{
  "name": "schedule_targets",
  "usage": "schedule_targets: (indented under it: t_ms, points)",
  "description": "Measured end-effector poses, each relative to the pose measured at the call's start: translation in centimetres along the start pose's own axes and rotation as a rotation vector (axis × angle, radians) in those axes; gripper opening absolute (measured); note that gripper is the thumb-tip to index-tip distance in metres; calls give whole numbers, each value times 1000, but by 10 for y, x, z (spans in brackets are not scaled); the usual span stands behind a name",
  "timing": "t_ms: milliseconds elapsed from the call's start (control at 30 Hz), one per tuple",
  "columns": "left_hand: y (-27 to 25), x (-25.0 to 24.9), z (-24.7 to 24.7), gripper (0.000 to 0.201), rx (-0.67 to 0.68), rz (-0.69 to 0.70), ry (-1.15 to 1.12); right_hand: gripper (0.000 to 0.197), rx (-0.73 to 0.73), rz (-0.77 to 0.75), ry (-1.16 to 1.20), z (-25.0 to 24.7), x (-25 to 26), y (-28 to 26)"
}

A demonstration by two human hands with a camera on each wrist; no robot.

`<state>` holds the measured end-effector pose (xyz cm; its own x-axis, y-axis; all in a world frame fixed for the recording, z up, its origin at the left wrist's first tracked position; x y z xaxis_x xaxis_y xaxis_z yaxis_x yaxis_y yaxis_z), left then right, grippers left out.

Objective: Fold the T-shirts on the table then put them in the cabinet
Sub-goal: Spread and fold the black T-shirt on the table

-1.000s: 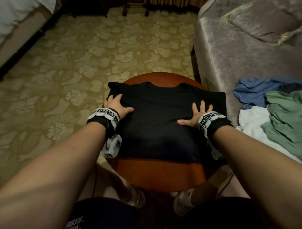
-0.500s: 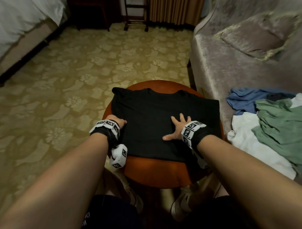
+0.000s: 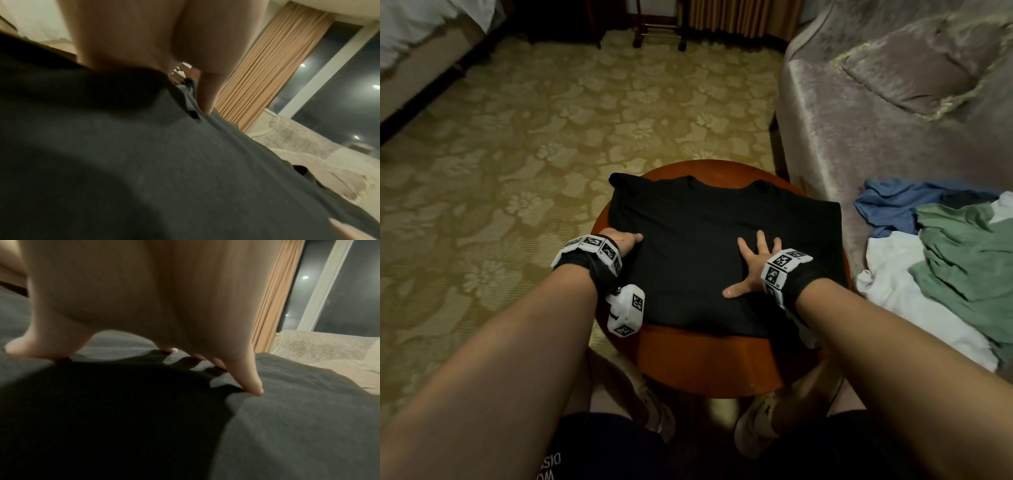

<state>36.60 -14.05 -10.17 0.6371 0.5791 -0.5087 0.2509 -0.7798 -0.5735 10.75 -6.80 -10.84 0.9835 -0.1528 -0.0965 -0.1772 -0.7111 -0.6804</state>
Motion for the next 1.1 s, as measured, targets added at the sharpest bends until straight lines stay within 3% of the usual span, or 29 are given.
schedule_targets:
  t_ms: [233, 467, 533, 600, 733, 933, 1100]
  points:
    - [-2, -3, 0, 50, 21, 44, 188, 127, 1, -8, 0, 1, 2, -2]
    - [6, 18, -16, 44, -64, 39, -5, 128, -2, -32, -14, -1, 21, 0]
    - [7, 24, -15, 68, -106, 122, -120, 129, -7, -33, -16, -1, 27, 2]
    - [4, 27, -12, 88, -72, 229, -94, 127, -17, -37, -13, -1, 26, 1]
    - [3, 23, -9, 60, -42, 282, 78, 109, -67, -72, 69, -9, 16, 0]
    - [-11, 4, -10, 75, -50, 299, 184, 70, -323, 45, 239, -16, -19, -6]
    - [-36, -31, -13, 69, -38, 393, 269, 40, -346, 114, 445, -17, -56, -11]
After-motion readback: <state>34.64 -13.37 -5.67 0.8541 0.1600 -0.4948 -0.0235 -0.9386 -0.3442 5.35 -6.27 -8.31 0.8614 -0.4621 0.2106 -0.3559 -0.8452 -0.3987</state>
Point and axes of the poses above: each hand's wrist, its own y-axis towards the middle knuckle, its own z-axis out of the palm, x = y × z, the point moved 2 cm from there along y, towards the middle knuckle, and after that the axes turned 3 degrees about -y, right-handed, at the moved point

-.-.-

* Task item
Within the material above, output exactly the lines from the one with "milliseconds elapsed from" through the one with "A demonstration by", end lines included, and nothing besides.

* Exercise answer
  "timing": "t_ms: milliseconds elapsed from the call's start (control at 30 Hz), one per tuple",
  "columns": "left_hand: y (-27 to 25), x (-25.0 to 24.9), z (-24.7 to 24.7), gripper (0.000 to 0.201), rx (-0.67 to 0.68), rz (-0.69 to 0.70), ry (-1.15 to 1.12); right_hand: gripper (0.000 to 0.197), rx (-0.73 to 0.73), rz (-0.77 to 0.75), ry (-1.16 to 1.20), z (-25.0 to 24.7), x (-25 to 26), y (-28 to 26)"
}

A demonstration by two human hands with a camera on each wrist; no robot.

This exercise calls for no further output.